Het College van Experten wenst bovendien op te merken dat, in zoverre de consument na de aankondiging van deze prijsverhoging niet het recht zou hebben gehad om, vooraleer deze prijsverhoging van kracht zou worden, de overeenkomst zonder kosten of schadevergoeding te beëindigen en hem daartoe een redelijke termijn te laten, er sprake is van een onrechtmatig en ongeldig beding in de zin van artikel VI.83, 2°, eerste lid, van het Wetboek van Economisch Recht. Uit de gegevens waarover het College van Experten beschikt kan echter niet worden opgemaakt of dit in deze zaak het geval is.”

 

REACTIE VAN DE BANK

 

De bank heeft gereageerd op het advies. De reactie is de volgende:

“De ratio legis van de wet bestaat erin dat de klant op voorhand moet weten waar hij aan toe is, zodanig dat hij met kennis van zaken kan beslissen of hij al dan niet gebruik wil maken van de dienst aan de aangekondigde prijs. Het artikel is zo geformuleerd dat de communicatie dient te gebeuren vooraleer de klant wordt gebonden. Dat is niet hetzelfde als ‘vooraleer de uitvoering van de overeenkomst start’.

Het feit dat de klant een ruime termijn had om zijn effecten te transfereren, is daarbij relevant, aangezien dit aantoont dat de klant op dat moment nog niet gebonden was. De bewaarlonen werden immers aangerekend op basis van de posities op 01.01.2015. De klant die in oktober geïnformeerd werd over de nieuwe tarieven, had de mogelijkheid om in de 2 volgende maanden zijn stukken te transfereren naar een andere bank, of de stukken te liquideren. In dat geval zou geen bewaarloon verschuldigd zijn geweest.

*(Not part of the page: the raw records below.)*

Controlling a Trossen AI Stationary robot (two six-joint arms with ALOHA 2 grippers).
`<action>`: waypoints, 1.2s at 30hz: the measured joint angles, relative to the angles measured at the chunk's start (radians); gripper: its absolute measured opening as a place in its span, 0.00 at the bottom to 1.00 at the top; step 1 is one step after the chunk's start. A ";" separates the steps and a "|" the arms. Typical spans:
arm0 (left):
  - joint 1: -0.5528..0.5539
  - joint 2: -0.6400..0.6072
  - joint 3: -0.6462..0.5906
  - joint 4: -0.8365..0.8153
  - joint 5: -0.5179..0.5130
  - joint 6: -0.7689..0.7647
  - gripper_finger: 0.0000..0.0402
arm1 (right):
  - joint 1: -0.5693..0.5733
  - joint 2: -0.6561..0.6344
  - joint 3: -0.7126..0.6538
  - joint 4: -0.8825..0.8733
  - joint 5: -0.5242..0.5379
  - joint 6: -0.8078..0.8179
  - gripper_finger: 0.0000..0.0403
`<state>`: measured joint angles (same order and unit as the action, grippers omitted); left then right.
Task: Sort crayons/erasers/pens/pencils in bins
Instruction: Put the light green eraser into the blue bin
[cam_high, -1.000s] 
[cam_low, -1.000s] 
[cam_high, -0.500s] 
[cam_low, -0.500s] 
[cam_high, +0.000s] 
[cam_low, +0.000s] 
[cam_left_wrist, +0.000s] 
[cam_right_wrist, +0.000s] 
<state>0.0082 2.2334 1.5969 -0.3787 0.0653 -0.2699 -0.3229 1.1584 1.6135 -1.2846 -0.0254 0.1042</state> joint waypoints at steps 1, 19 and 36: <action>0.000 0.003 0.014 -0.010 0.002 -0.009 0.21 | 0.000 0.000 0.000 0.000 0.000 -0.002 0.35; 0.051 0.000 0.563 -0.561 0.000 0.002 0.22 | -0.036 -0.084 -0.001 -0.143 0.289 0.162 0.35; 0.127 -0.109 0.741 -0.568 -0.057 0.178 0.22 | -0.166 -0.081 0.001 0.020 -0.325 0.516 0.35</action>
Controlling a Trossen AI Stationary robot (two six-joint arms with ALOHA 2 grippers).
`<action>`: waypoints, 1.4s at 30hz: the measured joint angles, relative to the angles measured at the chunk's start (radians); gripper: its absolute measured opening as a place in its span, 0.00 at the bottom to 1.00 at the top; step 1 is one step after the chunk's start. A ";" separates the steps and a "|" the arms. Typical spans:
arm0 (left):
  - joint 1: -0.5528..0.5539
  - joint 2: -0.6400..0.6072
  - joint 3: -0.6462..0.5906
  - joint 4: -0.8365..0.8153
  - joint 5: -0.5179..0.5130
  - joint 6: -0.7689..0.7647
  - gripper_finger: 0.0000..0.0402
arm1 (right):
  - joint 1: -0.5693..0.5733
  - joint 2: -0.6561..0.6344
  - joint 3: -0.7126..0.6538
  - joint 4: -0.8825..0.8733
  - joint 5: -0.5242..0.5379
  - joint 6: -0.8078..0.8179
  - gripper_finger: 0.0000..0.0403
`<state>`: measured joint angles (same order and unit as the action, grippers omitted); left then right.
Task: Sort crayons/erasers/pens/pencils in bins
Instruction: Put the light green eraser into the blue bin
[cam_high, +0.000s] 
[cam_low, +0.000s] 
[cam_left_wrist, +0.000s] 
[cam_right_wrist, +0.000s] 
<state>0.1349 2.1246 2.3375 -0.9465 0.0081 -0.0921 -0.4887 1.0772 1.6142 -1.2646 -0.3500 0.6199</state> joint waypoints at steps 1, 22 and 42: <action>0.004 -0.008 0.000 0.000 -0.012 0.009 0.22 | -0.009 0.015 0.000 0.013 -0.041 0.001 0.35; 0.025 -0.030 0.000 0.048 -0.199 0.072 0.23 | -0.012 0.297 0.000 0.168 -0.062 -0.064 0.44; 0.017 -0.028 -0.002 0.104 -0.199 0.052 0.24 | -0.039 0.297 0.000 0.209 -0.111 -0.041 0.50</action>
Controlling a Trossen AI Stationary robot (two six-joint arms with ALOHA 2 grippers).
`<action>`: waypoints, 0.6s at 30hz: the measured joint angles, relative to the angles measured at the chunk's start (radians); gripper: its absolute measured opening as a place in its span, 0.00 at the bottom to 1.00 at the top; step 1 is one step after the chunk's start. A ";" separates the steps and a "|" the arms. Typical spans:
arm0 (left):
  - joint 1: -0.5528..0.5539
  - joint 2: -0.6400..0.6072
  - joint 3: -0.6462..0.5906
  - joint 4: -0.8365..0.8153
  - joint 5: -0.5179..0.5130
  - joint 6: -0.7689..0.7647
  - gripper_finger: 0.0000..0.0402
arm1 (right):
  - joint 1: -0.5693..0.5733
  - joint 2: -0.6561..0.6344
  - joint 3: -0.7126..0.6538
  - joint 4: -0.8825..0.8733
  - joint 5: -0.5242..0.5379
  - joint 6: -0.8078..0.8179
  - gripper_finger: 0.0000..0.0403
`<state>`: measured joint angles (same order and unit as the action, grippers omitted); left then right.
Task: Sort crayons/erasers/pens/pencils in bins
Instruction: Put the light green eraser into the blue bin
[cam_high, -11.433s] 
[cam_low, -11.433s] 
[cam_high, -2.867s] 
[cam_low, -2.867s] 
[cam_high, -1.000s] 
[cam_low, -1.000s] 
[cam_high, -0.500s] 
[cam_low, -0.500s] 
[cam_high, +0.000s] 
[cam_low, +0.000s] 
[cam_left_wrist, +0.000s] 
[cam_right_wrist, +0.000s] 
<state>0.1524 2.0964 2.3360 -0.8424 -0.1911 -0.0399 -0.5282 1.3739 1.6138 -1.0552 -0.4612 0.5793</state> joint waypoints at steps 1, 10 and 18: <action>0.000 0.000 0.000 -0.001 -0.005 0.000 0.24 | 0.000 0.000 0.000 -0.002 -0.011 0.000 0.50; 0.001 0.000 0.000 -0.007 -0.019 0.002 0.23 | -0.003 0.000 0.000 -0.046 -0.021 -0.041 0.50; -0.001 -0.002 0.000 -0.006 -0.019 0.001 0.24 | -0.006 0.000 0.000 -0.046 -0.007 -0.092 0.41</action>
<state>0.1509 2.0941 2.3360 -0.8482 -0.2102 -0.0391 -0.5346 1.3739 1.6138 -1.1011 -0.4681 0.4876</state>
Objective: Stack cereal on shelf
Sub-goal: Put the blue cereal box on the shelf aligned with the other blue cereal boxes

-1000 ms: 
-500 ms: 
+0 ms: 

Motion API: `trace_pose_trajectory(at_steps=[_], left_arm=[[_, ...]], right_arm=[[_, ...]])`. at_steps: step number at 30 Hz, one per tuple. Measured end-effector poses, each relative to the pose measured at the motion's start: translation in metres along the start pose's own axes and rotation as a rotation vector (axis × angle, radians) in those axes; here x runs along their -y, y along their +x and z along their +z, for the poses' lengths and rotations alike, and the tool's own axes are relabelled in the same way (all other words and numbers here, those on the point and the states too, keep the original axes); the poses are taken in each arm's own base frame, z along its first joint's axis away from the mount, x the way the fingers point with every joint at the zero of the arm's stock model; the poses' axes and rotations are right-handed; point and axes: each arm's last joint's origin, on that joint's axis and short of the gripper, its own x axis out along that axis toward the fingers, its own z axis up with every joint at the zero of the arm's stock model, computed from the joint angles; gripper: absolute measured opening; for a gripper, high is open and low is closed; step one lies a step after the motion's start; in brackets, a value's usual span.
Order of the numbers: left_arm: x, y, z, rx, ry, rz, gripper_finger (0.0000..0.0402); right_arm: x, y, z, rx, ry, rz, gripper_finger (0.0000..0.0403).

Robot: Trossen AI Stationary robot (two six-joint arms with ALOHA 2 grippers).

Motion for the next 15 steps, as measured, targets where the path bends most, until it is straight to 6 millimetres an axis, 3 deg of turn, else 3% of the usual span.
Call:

De communicatie van het nieuwe tarief gebeurde aldus wel degelijk vooraleer de klant gebonden was door de bewaarlonen, conform de wet.”

 

BESLUIT OMBUDSMAN

 

Niettegenstaande de bank steeds van mening is geweest de verhoging van de kost correct te hebben aangekondigd en toegepast, heeft zij tijdens de bemiddelingsprocedure wel een concrete oplossing voor het geschil voorgesteld, namelijk de terugbetaling van het verhoogde bewaarloon. De klacht werd in feite opgelost, wat werd bevestigd in het advies van 22 oktober 2015. Dit betreft dus een louter aanvullend advies.

Zonder dat dit advies een concrete impact heeft op het dossier, hield de Ombudsman eraan cliënt op de hoogte te brengen van het resultaat van het verder onderzoek betreffende de problematiek in het algemeen.